Bisecting shows that this issue is due to #232, specifically the changes to src/callbacks.rs and src/runtime.rs. Something is causing certain requests to have hanging tasks, which prevents threads from shutting down. Incidentally this may also be the cause of https://github.com/emmett-framework/granian/issues/276, because those hanging tasks are preventing some requests from being cleaned up.

gi0baro commented 6 months ago

Bisecting shows that this issue is due to #232, specifically the changes to src/callbacks.rs and src/runtime.rs. Something is causing certain requests to have hanging tasks, which prevents threads from shutting down. Incidentally this may also be the cause of #276, because those hanging tasks are preventing some requests from being cleaned up.

Can you elaborate? When referring to tasks you mean asyncio tasks still running on the Python event loop? Or are you referring to the Rust runtime? Also, which thread gets stuck? You mean the event loop in the Python main thread?

sciyoshi commented 6 months ago

Yes, asyncio tasks on the event loop, and the main thread running the Python event loop in the worker. The issue appears to be related to cancellations - https://github.com/emmett-framework/granian/pull/279/ fixes it in some cases for me, although there seems to be something else that is still broken.
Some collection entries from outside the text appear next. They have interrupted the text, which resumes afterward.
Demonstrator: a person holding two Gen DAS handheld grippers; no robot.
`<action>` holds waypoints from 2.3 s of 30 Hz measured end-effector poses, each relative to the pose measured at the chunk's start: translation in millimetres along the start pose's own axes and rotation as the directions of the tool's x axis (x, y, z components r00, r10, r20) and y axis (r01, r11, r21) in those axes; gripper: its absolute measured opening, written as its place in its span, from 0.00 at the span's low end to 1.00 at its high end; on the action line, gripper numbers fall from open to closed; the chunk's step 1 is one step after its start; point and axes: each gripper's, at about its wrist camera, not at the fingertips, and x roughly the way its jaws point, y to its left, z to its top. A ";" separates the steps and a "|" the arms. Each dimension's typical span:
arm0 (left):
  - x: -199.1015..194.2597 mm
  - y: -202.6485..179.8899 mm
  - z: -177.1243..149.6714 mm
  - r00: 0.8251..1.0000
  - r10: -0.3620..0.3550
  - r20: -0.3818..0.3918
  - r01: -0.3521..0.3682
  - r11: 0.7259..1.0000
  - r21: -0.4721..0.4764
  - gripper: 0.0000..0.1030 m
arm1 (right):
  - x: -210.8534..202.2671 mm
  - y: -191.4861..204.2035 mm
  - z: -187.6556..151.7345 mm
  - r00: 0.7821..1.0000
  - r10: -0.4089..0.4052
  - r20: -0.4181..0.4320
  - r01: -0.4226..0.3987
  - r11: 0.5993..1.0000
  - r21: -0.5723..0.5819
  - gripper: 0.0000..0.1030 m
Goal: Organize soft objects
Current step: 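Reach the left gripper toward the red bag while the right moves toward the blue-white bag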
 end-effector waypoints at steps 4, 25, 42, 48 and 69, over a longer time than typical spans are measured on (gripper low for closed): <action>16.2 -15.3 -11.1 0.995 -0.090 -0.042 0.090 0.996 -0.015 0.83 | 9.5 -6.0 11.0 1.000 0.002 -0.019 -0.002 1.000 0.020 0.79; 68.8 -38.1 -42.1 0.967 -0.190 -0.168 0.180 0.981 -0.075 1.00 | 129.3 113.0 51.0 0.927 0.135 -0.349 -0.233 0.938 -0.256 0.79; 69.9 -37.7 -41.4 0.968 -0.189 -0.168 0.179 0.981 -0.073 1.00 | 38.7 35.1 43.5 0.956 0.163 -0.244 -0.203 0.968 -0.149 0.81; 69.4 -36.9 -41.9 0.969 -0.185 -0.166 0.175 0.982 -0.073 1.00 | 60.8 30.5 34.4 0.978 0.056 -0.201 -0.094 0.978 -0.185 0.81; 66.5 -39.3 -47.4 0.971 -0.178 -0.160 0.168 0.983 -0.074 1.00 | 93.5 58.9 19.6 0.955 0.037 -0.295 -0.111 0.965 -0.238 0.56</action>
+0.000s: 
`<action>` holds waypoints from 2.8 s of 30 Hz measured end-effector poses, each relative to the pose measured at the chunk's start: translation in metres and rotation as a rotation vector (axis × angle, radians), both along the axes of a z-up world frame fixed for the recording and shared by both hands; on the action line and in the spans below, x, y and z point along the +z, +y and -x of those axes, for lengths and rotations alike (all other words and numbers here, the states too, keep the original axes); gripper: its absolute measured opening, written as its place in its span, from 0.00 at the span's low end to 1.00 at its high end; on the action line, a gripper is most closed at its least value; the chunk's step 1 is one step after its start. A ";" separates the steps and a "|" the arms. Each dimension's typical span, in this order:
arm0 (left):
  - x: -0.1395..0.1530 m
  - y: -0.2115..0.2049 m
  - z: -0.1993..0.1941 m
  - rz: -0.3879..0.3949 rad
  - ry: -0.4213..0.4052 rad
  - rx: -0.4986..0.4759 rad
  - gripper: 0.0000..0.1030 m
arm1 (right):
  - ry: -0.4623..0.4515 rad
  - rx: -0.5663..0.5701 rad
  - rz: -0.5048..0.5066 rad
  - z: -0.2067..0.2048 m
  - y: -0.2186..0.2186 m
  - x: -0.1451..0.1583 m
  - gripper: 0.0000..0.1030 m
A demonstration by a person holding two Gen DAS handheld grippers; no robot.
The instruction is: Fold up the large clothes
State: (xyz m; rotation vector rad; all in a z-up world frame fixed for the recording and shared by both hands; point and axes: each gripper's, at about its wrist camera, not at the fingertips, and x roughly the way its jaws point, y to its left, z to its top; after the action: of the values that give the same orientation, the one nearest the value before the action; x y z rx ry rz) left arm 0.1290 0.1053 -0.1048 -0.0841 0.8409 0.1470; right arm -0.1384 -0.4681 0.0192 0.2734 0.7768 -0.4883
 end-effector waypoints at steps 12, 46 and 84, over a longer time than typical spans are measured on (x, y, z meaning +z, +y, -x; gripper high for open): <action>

sciyoshi commented 6 months ago

FWIW, the shutdown issue I see when running on our larger codebase also happens on 1.1.2.

gi0baro commented 6 months ago

FWIW, the shutdown issue I see when running on our larger codebase also happens on 1.1.2.

Then it is not related to changes made in #232: 1.1.x still uses the standard PyO3 pyclass implementation. Maybe running some of the code involved in the issue with asyncio debug enabled can give us more info.

sciyoshi commented 6 months ago

The changes from #232 do appear related, because the repro provided fails consistently, but it seems very tricky to figure out 😢

gi0baro commented 6 months ago

@sciyoshi @RafaelWO anybody able to test with current master (https://github.com/emmett-framework/granian/commit/312a264239154ede4410b6621d1bdc0b140e9db4) and see if cancellation theory is correct?

sciyoshi commented 6 months ago

Fixes it for me at least, thanks @gi0baro!

gi0baro commented 6 months ago

Closing this due to changes in 1.3. Feel free to open a new issue in case you experience the same with 1.3.x.

RafaelWO commented 6 months ago

I also tested it again with granian 1.3 and it's fixed! Thx @gi0baro 🙂

Tragio commented 5 months ago

Hi @gi0baro 👋

I have a project with Django Tenants and Django Channels. I tried granian, and made a very dummy frontend with WebSocket. Django Channels on connection sent this to frontend:

      await self.send(
            text_data=json.dumps(
                {"type": "connection_established", "message": "You are now connected!"}
            )
        )

It worked, but after some browser refreshes, I stopped seeing WebSocket information on the granian, and after a couple of minutes it suddenly picked a bunch of those previous requests but never picking the current one. Closing the server and opening again was not solving, only by restarting the computer. 😅

Not sure if it is not closing properly and then starts to throttle, no idea.

Let me know what can I do to help you 🙏

gi0baro commented 5 months ago

@Tragio the issue you reported seems to be unrelated to the OP. Please open up a new issue with a MRE and details about your environment (OS, Python version, Granian version, involved packages, etc).